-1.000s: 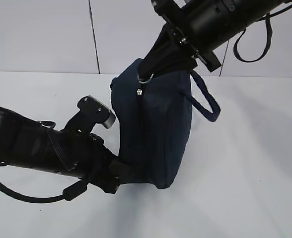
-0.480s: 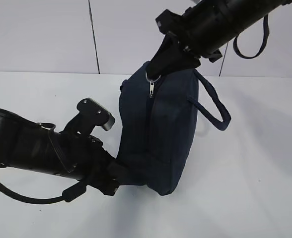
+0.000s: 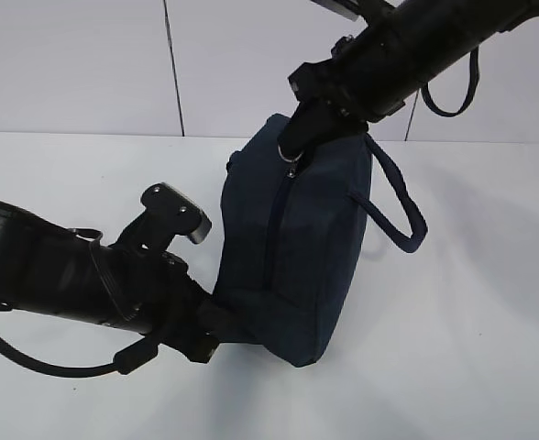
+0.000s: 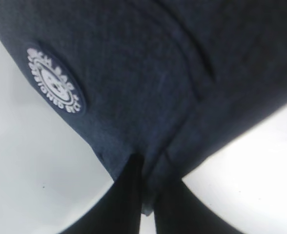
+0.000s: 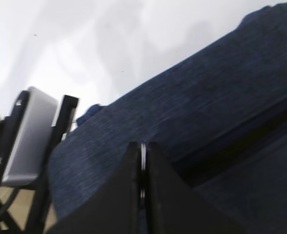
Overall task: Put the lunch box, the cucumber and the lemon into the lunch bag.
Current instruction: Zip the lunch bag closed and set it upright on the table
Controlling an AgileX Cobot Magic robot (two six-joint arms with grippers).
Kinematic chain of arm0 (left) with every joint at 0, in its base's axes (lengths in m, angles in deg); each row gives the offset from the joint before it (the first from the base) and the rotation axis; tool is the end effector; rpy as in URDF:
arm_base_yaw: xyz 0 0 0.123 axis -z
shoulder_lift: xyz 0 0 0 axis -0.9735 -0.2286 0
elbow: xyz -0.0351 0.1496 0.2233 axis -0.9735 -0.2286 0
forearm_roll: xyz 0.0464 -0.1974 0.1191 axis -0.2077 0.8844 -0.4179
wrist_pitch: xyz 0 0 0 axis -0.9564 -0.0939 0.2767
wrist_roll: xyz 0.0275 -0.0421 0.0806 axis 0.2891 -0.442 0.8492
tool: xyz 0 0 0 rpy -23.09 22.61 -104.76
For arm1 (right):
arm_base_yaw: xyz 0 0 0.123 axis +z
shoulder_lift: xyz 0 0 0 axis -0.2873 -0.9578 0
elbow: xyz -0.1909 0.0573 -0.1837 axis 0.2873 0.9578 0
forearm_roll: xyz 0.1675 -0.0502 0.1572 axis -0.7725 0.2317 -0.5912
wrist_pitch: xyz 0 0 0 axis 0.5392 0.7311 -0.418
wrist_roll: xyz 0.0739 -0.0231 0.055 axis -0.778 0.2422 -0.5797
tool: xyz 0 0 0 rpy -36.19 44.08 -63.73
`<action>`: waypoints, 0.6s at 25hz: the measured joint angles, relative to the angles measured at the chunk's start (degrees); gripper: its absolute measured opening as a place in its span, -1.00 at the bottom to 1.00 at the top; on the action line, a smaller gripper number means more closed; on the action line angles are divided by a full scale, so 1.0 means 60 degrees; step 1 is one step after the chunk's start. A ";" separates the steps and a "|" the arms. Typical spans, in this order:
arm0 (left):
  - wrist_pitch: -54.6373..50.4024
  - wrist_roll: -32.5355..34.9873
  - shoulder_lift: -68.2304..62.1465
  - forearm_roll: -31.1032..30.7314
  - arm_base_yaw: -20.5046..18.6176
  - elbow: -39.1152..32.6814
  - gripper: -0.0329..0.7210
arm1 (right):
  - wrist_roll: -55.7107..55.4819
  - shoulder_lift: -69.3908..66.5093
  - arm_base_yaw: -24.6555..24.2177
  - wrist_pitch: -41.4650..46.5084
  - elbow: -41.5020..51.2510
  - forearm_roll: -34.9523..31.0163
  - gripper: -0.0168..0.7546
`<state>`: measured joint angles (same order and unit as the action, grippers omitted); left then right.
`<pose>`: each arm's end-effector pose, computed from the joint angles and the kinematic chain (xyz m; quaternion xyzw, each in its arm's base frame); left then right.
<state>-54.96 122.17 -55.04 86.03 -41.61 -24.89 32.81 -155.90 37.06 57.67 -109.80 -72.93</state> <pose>0.2322 -0.1998 0.1283 0.3766 0.8518 -0.2271 0.2846 0.3372 0.1828 0.2869 -0.3026 0.8757 0.3115 0.2110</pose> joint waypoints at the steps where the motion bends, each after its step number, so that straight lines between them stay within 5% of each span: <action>1: 0.0014 0.0000 0.0000 0.0000 0.0000 0.0000 -0.88 | 0.0024 0.0000 0.0000 -0.0129 0.0000 0.0142 -0.90; 15: 0.0014 0.0015 0.0000 0.0000 0.0000 -0.0036 -0.88 | 0.0077 -0.0178 -0.0244 -0.2543 0.0000 0.1061 -0.90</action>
<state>-54.88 122.26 -55.04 86.03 -41.61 -25.10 33.27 -156.96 35.60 42.41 -109.80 -66.57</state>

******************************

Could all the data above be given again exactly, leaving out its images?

-1.000s: 
-0.480s: 
+0.000s: 
+0.000s: 
+0.000s: 
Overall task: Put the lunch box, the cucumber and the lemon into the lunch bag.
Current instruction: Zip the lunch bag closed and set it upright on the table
Controlling an AgileX Cobot Magic robot (two six-joint arms with grippers).
Kinematic chain of arm0 (left) with every joint at 0, in its base's axes (lengths in m, angles in deg); each row gives the offset from the joint before it (the first from the base) and the rotation axis; tool is the end effector; rpy as in URDF:
arm_base_yaw: xyz 0 0 0.123 axis -z
shoulder_lift: xyz 0 0 0 axis -0.9735 -0.2286 0
elbow: xyz -0.0351 0.1496 0.2233 axis -0.9735 -0.2286 0
forearm_roll: xyz 0.0464 -0.1974 0.1191 axis -0.2077 0.8844 -0.4179
wrist_pitch: xyz 0 0 0 axis -0.9564 -0.0939 0.2767
wrist_roll: xyz 0.0275 -0.0421 0.0806 axis 0.2891 -0.442 0.8492
tool: xyz 0 0 0 rpy -23.09 22.61 -104.76
For arm1 (right):
arm_base_yaw: xyz 0 0 0.123 axis +z
shoulder_lift: xyz 0 0 0 axis -0.2873 -0.9578 0
elbow: xyz -0.1909 0.0573 -0.1837 axis 0.2873 0.9578 0
forearm_roll: xyz 0.1675 -0.0502 0.1572 axis -0.7725 0.2317 -0.5912
wrist_pitch: xyz 0 0 0 axis 0.5392 0.7311 -0.418
wrist_roll: xyz 0.0739 -0.0231 0.055 axis -0.778 0.2422 -0.5797
tool: xyz 0 0 0 rpy -36.19 44.08 -63.73
`<action>`: waypoints, 0.6s at 25hz: the measured joint angles, relative to the angles measured at the chunk's start (degrees); gripper: its absolute measured opening as a place in its span, -1.00 at the bottom to 1.00 at the top; on the action line, a smaller gripper number means more closed; on the action line angles are divided by a full scale, so 1.0 means 60 degrees; step 1 is one step after the chunk's start. A ";" separates the steps and a "|" the arms. Typical spans, in this order:
arm0 (left):
  - wrist_pitch: -54.6373..50.4024
  - wrist_roll: -32.5355..34.9873
  - shoulder_lift: -68.2304..62.1465
  - forearm_roll: -31.1032..30.7314
  - arm_base_yaw: -20.5046..18.6176
  - elbow: -39.1152..32.6814
  - gripper: -0.0329..0.7210
arm1 (right):
  - wrist_roll: -55.7107..55.4819
  - shoulder_lift: -69.3908..66.5093
  - arm_base_yaw: -24.6555..24.2177
  - wrist_pitch: -41.4650..46.5084
  - elbow: -41.5020..51.2510
  - forearm_roll: -34.9523..31.0163
  - gripper: -0.0168..0.7546
`<state>`: measured joint angles (same order and unit as the action, grippers omitted); left then right.
`<pose>`: each arm's end-effector pose, computed from the joint angles and the kinematic chain (xyz m; quaternion xyzw, each in its arm's base frame); left then right.
<state>-54.96 122.17 -55.04 86.03 -41.61 -24.89 32.81 -155.90 37.06 57.67 -109.80 -72.93</state> <pose>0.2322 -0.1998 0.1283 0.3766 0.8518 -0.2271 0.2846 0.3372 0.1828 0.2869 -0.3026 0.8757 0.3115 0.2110</pose> joint waypoints at the steps where the motion bends, each after its step number, so that straight lines between them stay within 5% of each span: <action>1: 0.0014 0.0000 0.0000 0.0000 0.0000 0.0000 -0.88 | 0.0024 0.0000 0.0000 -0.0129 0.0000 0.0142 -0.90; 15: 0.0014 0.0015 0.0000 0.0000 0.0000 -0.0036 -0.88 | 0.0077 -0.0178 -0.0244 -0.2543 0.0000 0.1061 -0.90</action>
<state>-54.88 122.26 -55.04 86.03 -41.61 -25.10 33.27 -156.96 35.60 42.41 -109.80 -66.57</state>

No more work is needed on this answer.